Stored records:
-- Opening Marker --
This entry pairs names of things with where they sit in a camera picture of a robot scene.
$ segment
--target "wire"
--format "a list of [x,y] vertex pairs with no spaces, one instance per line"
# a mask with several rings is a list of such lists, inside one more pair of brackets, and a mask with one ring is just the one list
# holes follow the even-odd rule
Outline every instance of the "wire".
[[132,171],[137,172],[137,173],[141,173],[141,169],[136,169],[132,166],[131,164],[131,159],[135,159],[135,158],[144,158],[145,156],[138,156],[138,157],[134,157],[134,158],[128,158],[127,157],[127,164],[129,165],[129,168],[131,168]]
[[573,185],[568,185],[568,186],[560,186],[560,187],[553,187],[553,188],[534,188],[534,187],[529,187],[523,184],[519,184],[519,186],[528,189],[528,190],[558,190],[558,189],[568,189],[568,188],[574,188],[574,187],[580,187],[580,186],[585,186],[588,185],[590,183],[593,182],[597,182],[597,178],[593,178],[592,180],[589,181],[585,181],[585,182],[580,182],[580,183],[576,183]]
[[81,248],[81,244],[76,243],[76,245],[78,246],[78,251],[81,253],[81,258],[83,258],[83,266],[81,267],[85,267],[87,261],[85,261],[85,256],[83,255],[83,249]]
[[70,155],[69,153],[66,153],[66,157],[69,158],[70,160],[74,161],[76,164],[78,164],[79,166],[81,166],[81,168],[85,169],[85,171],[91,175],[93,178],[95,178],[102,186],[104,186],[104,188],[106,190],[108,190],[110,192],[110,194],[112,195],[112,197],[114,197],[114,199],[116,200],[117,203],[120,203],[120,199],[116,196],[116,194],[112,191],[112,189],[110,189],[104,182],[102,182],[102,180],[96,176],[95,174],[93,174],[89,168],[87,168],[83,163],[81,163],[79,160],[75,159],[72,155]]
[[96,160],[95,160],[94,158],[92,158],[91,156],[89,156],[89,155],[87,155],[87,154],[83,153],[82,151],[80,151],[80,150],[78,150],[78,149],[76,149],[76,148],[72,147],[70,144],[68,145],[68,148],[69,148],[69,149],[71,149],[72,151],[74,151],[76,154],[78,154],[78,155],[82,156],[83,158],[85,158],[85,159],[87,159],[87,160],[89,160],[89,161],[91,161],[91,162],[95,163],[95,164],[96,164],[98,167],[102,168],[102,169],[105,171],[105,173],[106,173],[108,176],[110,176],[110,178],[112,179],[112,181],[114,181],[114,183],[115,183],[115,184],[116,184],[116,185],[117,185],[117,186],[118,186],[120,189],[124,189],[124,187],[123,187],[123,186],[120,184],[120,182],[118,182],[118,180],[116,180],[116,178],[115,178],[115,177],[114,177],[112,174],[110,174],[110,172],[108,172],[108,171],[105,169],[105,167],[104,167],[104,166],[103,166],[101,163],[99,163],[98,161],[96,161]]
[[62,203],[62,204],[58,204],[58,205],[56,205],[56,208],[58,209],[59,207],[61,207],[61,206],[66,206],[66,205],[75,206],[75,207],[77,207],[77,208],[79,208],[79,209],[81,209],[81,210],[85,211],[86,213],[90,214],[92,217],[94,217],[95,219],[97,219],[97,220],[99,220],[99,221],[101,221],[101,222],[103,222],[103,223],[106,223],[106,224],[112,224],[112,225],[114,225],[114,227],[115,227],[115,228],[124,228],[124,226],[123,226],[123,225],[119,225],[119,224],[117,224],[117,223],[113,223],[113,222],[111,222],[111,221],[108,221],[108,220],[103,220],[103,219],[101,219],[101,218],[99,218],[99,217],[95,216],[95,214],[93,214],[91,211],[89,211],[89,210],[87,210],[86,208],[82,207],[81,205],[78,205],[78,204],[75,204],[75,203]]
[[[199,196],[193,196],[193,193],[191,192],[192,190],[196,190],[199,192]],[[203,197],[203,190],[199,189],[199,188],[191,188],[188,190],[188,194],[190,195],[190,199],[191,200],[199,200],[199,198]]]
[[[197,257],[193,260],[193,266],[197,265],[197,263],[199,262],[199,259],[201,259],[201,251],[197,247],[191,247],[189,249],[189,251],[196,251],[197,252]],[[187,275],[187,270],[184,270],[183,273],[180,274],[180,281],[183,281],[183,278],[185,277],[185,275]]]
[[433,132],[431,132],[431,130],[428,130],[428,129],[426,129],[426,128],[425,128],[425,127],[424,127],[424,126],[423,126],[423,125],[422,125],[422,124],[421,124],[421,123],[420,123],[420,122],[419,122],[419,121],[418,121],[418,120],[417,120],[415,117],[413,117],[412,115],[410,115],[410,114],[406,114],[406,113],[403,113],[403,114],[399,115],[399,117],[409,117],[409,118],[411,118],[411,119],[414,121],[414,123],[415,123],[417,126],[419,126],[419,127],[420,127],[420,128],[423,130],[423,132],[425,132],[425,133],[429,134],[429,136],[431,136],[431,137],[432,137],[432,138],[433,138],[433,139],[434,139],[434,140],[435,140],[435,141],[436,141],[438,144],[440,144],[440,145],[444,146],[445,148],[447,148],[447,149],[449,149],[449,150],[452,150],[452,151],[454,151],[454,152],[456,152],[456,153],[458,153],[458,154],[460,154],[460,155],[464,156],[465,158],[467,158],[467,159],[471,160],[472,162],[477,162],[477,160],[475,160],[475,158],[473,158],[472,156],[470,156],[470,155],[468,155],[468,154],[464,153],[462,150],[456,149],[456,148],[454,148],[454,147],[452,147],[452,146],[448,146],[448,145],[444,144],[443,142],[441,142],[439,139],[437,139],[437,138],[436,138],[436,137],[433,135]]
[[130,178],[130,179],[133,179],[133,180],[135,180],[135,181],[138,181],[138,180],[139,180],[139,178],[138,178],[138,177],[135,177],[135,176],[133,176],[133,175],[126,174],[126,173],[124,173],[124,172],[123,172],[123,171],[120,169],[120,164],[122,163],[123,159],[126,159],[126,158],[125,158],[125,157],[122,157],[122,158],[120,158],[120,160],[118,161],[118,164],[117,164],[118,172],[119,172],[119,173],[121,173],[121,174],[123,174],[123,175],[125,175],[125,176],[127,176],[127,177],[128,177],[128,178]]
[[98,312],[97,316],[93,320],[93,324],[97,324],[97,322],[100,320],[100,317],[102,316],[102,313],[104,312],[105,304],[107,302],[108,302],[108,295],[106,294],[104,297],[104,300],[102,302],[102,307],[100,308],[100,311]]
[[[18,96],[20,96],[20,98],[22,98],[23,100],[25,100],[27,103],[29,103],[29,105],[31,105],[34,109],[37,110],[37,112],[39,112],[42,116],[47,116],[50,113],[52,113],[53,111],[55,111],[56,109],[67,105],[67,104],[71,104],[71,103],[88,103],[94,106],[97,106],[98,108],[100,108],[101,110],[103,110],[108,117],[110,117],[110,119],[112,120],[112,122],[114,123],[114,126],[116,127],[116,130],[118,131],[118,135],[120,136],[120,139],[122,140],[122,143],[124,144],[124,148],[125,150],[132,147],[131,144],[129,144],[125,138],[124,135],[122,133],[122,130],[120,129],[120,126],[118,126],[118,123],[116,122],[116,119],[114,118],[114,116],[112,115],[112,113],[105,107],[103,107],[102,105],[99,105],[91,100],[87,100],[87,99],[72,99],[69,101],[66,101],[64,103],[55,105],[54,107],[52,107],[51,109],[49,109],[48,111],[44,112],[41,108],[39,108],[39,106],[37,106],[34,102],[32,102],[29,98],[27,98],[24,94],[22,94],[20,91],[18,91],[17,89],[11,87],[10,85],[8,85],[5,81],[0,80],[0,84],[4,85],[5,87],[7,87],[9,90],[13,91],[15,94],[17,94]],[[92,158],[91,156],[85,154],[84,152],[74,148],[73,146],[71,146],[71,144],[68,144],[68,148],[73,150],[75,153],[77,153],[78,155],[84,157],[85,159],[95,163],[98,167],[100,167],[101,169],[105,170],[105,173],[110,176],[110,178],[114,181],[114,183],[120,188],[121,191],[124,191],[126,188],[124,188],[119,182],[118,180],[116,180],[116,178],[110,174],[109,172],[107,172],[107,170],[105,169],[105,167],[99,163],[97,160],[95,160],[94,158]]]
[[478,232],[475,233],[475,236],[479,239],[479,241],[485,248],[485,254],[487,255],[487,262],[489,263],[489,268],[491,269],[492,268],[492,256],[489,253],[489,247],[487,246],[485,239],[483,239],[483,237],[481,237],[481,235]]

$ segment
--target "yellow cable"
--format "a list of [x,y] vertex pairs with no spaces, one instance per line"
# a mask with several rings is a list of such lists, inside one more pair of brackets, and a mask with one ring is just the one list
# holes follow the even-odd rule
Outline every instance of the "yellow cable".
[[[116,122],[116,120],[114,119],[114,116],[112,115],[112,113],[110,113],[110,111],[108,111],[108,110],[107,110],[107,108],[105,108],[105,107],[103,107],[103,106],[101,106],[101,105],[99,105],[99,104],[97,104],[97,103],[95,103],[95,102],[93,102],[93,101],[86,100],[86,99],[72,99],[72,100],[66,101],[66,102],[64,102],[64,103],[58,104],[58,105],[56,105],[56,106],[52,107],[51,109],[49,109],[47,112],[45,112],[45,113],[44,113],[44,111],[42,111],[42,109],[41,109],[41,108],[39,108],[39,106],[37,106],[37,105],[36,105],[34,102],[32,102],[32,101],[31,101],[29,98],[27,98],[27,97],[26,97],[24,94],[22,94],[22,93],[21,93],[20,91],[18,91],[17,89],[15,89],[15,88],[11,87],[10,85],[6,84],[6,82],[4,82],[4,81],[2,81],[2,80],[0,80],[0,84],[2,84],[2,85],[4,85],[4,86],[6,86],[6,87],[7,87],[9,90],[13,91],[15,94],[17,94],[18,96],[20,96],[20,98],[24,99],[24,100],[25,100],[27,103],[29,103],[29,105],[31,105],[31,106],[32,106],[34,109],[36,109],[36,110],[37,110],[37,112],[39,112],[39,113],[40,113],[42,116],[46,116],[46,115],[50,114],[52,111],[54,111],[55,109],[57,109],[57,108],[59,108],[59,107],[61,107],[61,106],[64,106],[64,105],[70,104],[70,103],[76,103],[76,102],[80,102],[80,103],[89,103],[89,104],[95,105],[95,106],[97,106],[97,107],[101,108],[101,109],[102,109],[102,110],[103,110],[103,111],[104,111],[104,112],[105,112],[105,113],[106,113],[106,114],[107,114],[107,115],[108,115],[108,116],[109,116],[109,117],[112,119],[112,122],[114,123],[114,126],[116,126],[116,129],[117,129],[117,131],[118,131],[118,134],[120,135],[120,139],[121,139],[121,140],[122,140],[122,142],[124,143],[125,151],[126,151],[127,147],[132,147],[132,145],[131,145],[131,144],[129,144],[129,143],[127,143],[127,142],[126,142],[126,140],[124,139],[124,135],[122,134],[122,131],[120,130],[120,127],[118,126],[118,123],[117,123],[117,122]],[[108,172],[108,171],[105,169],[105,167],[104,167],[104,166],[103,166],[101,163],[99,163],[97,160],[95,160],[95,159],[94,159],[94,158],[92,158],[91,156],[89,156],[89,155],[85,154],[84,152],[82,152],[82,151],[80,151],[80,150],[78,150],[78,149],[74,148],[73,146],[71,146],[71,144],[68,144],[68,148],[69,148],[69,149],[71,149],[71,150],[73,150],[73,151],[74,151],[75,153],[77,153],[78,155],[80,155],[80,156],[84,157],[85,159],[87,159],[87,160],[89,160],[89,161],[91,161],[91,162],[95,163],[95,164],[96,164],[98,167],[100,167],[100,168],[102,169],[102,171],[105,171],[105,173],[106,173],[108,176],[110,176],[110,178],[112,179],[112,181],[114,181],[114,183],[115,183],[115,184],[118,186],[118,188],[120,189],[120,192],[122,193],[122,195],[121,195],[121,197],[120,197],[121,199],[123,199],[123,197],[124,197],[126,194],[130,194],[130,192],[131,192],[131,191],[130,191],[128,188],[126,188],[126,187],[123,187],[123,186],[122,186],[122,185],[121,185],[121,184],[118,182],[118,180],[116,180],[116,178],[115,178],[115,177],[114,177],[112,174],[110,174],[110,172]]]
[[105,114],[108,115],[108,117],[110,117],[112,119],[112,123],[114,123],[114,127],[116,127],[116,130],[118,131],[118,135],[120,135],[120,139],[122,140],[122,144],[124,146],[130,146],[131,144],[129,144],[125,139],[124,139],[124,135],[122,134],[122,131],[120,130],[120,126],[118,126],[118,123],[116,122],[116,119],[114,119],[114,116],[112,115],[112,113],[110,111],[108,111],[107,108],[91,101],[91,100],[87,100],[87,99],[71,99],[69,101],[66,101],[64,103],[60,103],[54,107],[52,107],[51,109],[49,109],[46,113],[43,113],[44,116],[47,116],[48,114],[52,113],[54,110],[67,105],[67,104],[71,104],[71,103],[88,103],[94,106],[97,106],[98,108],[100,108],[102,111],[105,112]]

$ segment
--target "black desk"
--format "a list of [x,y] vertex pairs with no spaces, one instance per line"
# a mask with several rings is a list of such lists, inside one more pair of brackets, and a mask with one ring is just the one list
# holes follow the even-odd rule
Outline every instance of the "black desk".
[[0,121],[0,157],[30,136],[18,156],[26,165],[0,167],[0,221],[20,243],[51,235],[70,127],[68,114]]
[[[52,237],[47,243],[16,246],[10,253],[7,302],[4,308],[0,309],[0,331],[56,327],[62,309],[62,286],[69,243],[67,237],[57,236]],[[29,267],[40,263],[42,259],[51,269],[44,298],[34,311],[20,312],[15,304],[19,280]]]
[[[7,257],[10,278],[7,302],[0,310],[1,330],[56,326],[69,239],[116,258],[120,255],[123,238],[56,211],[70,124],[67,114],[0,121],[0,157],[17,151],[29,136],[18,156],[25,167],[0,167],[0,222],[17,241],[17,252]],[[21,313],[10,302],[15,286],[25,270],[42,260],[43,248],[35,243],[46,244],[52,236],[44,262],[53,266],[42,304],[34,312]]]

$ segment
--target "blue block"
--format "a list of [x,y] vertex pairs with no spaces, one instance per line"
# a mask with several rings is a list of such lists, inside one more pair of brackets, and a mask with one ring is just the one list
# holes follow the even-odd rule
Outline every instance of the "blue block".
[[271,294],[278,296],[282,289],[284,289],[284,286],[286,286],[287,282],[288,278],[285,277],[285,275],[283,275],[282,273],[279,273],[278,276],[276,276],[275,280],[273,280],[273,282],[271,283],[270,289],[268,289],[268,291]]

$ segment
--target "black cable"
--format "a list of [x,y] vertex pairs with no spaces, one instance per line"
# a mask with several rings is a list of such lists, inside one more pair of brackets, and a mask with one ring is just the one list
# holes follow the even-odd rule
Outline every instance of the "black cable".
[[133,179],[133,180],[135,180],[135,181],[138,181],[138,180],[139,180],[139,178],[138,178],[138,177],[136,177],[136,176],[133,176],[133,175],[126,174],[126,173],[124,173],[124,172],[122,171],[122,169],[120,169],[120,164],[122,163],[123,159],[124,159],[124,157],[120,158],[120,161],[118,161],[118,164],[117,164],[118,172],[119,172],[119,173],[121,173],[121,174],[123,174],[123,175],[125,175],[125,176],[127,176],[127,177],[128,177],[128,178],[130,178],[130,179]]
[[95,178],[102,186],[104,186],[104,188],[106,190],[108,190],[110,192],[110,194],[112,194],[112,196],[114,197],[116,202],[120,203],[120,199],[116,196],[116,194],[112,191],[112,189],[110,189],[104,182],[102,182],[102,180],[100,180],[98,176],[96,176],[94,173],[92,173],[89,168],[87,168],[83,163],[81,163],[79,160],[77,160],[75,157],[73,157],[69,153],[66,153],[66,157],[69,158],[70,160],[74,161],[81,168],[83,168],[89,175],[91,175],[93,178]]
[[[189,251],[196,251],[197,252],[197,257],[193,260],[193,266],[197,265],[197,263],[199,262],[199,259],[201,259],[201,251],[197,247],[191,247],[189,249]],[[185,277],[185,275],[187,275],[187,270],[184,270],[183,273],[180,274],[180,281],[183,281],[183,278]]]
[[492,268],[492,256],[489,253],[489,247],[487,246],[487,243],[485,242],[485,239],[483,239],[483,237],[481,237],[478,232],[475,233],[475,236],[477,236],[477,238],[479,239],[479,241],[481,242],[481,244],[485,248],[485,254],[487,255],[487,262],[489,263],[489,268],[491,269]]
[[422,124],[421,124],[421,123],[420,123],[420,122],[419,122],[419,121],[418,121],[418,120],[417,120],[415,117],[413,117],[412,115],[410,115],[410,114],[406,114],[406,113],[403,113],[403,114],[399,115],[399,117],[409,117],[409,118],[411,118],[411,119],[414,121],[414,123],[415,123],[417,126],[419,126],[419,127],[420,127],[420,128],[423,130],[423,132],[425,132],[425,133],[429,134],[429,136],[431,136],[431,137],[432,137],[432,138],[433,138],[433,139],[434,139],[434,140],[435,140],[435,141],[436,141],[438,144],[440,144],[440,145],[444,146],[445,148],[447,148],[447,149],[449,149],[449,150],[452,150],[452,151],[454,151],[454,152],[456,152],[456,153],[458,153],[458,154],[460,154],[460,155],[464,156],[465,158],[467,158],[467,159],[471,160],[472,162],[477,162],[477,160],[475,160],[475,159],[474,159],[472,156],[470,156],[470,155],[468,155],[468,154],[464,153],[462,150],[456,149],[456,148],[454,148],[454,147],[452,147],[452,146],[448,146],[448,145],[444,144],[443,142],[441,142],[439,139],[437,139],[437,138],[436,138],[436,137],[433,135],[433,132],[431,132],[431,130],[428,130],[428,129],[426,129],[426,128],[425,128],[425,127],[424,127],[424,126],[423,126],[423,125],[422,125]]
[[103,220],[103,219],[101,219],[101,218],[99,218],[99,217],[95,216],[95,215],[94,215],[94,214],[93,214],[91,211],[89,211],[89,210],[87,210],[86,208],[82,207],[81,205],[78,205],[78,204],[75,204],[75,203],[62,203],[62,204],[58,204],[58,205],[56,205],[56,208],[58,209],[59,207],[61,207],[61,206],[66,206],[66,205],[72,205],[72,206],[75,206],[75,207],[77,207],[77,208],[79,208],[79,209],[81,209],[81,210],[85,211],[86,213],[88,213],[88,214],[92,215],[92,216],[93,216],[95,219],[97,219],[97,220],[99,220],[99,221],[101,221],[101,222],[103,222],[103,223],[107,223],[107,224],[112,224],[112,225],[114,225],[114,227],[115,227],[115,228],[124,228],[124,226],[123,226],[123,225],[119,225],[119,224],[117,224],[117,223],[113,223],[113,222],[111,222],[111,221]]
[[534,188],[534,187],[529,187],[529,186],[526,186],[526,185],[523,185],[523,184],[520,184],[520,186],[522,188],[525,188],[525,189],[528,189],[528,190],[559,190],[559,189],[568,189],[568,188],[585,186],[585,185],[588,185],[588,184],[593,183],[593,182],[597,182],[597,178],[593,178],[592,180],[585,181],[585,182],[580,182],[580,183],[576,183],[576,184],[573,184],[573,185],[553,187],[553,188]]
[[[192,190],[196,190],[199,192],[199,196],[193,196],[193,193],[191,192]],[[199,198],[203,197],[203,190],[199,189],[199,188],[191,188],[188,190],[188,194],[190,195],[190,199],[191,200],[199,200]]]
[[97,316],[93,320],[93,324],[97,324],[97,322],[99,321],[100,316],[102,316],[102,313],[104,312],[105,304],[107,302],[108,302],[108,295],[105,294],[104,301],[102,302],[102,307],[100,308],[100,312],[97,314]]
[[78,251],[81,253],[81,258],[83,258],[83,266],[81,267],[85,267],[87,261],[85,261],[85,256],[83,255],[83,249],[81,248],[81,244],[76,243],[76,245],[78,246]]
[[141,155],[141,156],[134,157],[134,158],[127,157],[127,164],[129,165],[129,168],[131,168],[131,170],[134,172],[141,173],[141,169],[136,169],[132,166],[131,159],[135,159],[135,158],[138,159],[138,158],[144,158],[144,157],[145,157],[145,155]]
-- Closing Marker --
## What you have to do:
The answer should be one number: how many lines of the data above contain "black".

## Finished task:
4